:: REQUIRED ACTION ::
Please restate the records that follow word for word, omitting any images.

..............................

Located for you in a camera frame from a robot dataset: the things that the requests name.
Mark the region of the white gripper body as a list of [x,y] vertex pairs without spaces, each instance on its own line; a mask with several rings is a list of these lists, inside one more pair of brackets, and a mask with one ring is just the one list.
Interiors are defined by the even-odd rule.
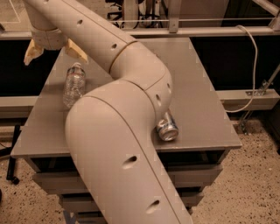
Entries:
[[68,38],[59,29],[39,30],[31,28],[31,38],[34,45],[46,50],[59,50],[67,44]]

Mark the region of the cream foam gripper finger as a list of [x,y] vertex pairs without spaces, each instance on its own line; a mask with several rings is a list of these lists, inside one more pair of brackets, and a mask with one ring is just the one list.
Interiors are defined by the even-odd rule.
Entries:
[[79,48],[70,38],[67,40],[65,45],[65,53],[77,60],[80,60],[84,63],[88,63],[88,56],[87,54]]
[[37,45],[32,39],[27,47],[27,50],[24,55],[24,64],[28,66],[32,60],[41,56],[44,52],[44,48],[40,45]]

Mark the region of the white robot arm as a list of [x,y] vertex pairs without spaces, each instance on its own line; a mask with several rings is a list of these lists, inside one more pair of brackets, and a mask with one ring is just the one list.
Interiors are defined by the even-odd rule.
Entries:
[[80,98],[66,118],[73,162],[108,224],[193,224],[151,141],[172,100],[156,54],[76,0],[24,0],[113,80]]

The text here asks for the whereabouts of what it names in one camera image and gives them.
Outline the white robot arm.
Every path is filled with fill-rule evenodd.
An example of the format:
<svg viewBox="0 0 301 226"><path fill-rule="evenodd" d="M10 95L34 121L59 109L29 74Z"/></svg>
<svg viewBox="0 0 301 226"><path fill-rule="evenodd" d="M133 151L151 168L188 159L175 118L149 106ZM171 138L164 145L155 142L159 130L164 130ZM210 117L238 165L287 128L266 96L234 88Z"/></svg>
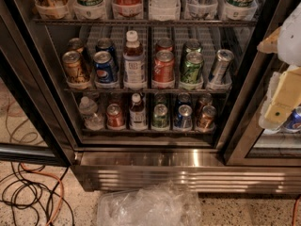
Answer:
<svg viewBox="0 0 301 226"><path fill-rule="evenodd" d="M257 50L289 65L284 73L273 73L261 108L259 126L276 129L301 104L301 3Z"/></svg>

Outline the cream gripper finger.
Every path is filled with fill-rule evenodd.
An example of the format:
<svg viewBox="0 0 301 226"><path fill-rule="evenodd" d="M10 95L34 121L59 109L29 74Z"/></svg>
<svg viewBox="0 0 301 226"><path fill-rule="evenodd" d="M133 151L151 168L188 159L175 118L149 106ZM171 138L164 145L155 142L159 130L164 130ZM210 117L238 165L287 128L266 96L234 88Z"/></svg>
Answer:
<svg viewBox="0 0 301 226"><path fill-rule="evenodd" d="M267 38L262 40L257 46L257 50L265 54L276 54L279 33L280 27L273 31Z"/></svg>
<svg viewBox="0 0 301 226"><path fill-rule="evenodd" d="M301 67L289 67L279 77L276 91L264 118L273 126L280 126L301 104Z"/></svg>

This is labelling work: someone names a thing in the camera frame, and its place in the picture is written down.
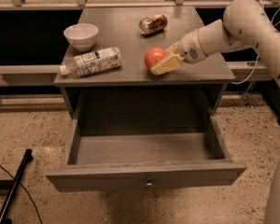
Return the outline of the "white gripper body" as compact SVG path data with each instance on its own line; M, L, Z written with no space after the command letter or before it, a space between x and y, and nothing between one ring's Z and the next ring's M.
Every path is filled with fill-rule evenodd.
M176 50L186 63L197 63L207 58L199 40L198 29L184 35L179 40Z

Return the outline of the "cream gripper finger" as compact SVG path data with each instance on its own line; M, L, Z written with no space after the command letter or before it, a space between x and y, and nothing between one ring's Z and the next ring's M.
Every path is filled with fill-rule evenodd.
M159 76L165 73L172 72L182 66L184 58L179 54L169 54L160 62L156 63L150 69L151 73Z
M172 46L170 46L169 48L166 49L167 53L177 53L177 46L178 43L175 42Z

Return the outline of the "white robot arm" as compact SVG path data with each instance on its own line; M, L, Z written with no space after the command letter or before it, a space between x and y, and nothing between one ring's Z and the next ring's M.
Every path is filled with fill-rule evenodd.
M158 76L176 70L183 63L197 63L212 54L244 46L258 54L280 88L280 32L256 0L231 1L221 20L184 35L149 70ZM280 160L273 174L263 224L280 224Z

..............................

:: RESPONSE TO THIS EXERCISE ::
Located for you in a camera frame from a robot dataset: the things that the requests name.
Mark the region of the white gripper body as a list of [x,y] vertex pairs without spaces, each instance on its own line; a mask with several rings is a list of these lists, inside one more pair of brackets, and a mask with one ring is just the one list.
Interiors are defined by the even-odd rule.
Entries:
[[68,38],[59,29],[39,30],[31,28],[31,38],[34,45],[46,50],[59,50],[67,44]]

Mark the region of the cream foam gripper finger as a list of [x,y] vertex pairs without spaces, each instance on its own line; a mask with several rings is a list of these lists, inside one more pair of brackets, and a mask with one ring is just the one list.
Interiors are defined by the even-odd rule.
Entries:
[[79,48],[70,38],[67,40],[65,45],[65,53],[77,60],[80,60],[84,63],[88,63],[88,56],[87,54]]
[[37,45],[32,39],[27,47],[27,50],[24,55],[24,64],[28,66],[32,60],[41,56],[44,52],[44,48],[40,45]]

Mark the region of the white robot arm as a list of [x,y] vertex pairs without spaces, each instance on its own line; a mask with several rings is a list of these lists, inside one more pair of brackets, and a mask with one ring is just the one list.
Interiors are defined by the even-odd rule.
Entries:
[[80,98],[66,118],[73,162],[108,224],[193,224],[151,141],[172,100],[156,54],[76,0],[24,0],[113,80]]

The text here asks for the whereabouts of what it names in one camera image and gives them.
Outline the white robot arm.
Every path is filled with fill-rule evenodd.
An example of the format:
<svg viewBox="0 0 301 226"><path fill-rule="evenodd" d="M10 95L34 121L59 109L29 74Z"/></svg>
<svg viewBox="0 0 301 226"><path fill-rule="evenodd" d="M133 151L151 168L188 159L175 118L149 106ZM171 138L164 145L155 142L159 130L164 130ZM210 117L238 165L287 128L266 96L234 88Z"/></svg>
Answer:
<svg viewBox="0 0 301 226"><path fill-rule="evenodd" d="M257 50L289 65L284 73L273 73L261 108L259 126L276 129L301 104L301 3Z"/></svg>

Outline the cream gripper finger.
Every path is filled with fill-rule evenodd.
An example of the format:
<svg viewBox="0 0 301 226"><path fill-rule="evenodd" d="M10 95L34 121L59 109L29 74Z"/></svg>
<svg viewBox="0 0 301 226"><path fill-rule="evenodd" d="M133 151L151 168L188 159L175 118L149 106ZM171 138L164 145L155 142L159 130L164 130ZM210 117L238 165L287 128L266 96L234 88Z"/></svg>
Answer:
<svg viewBox="0 0 301 226"><path fill-rule="evenodd" d="M267 38L262 40L257 46L257 50L265 54L276 54L279 33L280 27L273 31Z"/></svg>
<svg viewBox="0 0 301 226"><path fill-rule="evenodd" d="M301 67L289 67L279 77L276 91L264 118L273 126L280 126L301 104Z"/></svg>

This is labelling work: someone names a thing in the camera frame, and its place in the picture is written down.
Return the outline of the "white gripper body" as compact SVG path data with each instance on its own line; M, L, Z written with no space after the command letter or before it, a space between x and y, and nothing between one ring's Z and the next ring's M.
Every path is filled with fill-rule evenodd.
M176 50L186 63L197 63L207 58L199 40L198 29L184 35L179 40Z

Return the outline of the "cream gripper finger" as compact SVG path data with each instance on its own line; M, L, Z written with no space after the command letter or before it, a space between x and y, and nothing between one ring's Z and the next ring's M.
Every path is filled with fill-rule evenodd.
M159 76L165 73L172 72L182 66L184 58L179 54L169 54L160 62L156 63L150 69L151 73Z
M172 46L170 46L169 48L166 49L167 53L177 53L177 46L178 43L175 42Z

Return the outline of the "white robot arm" as compact SVG path data with each instance on its own line; M, L, Z written with no space after the command letter or before it, a space between x and y, and nothing between one ring's Z and the next ring's M.
Every path is filled with fill-rule evenodd.
M158 76L176 70L183 63L197 63L212 54L244 46L258 54L280 88L280 32L256 0L231 1L221 20L184 35L149 70ZM280 160L273 174L263 224L280 224Z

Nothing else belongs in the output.